Alma gallega

Hay una costumbre muy extendida entre los entrevistadores, a la que todos sucumben y de la que todavía me acuso. Y es que, cuando uno de sus entrevistados fallece, se lanzan a la búsqueda de lo que un día les confió. Por rescatar alguna enseñanza causal o por rendirle tu particular homenaje. Por no olvidar que somos efímeros, no vaya a ser…

Por eso cuando la semana pasada supe del fallecimiento de Domingo Villar, con al punto que 51 primaveras y a causa de un infarto cerebral, me lancé a bucear en lo que un día me dijo en Barcelona, durante la presentación de El postrer barco, aventuras negras de su inspector Leo Caldas. De todo, me bajo con algunos destellos de verdad.

Cientos de personas despedían a un escritor gallego, un hombre tranquilo, sabio y bueno

El primero (“Hoy parece que todo es urgente, pero eso es un error; pocas cosas lo son”) toma, ahora que ya no está, específico significado. Lo repetía el autor nacido en Vigo, hombre pausado y tirando a achicopalado, mientras reivindicaba esa forma de mirar el mundo a la gallega: “Somos crédulos y, a la vez, escépticos. Y a eso le llamamos retranca”.

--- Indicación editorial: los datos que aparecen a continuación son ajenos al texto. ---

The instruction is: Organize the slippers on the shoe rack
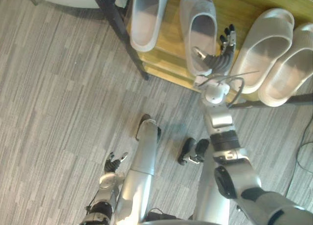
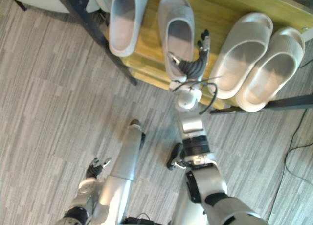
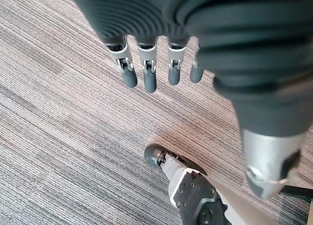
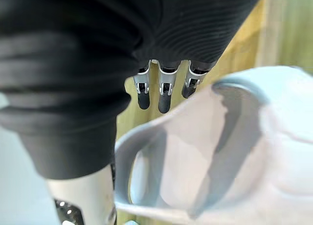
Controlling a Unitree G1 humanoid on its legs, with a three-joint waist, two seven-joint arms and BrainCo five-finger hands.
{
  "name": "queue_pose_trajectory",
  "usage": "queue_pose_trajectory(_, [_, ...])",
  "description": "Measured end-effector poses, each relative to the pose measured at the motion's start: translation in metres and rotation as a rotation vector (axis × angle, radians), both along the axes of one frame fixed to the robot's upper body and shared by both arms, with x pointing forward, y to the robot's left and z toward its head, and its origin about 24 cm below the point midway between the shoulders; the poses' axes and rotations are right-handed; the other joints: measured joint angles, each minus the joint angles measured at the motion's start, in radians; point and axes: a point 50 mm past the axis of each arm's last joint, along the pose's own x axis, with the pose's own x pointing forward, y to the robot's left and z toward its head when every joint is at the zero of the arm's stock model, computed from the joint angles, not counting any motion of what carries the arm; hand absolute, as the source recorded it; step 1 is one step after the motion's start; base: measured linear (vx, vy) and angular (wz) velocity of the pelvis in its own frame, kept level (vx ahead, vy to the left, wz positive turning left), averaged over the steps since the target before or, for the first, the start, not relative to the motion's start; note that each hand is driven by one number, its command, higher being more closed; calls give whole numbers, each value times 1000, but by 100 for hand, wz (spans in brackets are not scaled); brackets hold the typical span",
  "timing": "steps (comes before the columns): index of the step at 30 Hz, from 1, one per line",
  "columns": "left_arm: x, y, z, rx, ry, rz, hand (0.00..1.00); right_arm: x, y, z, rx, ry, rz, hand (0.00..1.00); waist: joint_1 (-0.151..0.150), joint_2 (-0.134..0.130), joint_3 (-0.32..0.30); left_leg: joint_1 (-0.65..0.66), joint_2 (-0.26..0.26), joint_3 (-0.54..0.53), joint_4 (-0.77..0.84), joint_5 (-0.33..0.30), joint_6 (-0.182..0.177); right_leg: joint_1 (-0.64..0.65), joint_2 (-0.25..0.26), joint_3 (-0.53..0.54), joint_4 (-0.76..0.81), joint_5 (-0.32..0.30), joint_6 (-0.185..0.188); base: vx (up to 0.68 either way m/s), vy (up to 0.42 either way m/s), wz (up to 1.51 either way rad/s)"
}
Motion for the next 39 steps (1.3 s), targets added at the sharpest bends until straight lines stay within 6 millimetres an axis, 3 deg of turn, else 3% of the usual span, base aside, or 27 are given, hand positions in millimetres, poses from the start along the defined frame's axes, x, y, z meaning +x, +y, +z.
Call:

Contaba con orgullo que en la taberna Eligio, en su tierra, habían incluido en la carta un plato en honor del inspector Leo Caldas, el personaje de sus novelas: “Chipirones Leo Caldas”.

Trabajaba en sus novelas desde la mesa del comedor con sus tres hijos a cargo (“escribo y soy amo de casa a tiempo parcial”) y le leía en voz adhesión a su padre cada tinieblas cuando ya estuvo viejo. Era entusiasta de la buena comida, el buen caldo, melancólico, ponderado, tierno y buena familia.

“Estamos tan metidos en el mundo de los 140 caracteres, ¡una pena! Un buen conferenciante hace otra cosa: se obliga a agenciárselas espacio, recogimiento, calma, en medio del alboroto”. ¿Tomaremos nota?

Este fin de semana todos los luceros críticos del país han estado puestos en Sanxenxo, donde parece ser que había un señor siguiendo las regatas. Otros, de estar en Galicia, hubiéramos preferido presentarse a la iglesia de Santiago el Decano, donde cientos de personas despedían a un escritor gallego, un hombre tranquilo, sabio y bueno.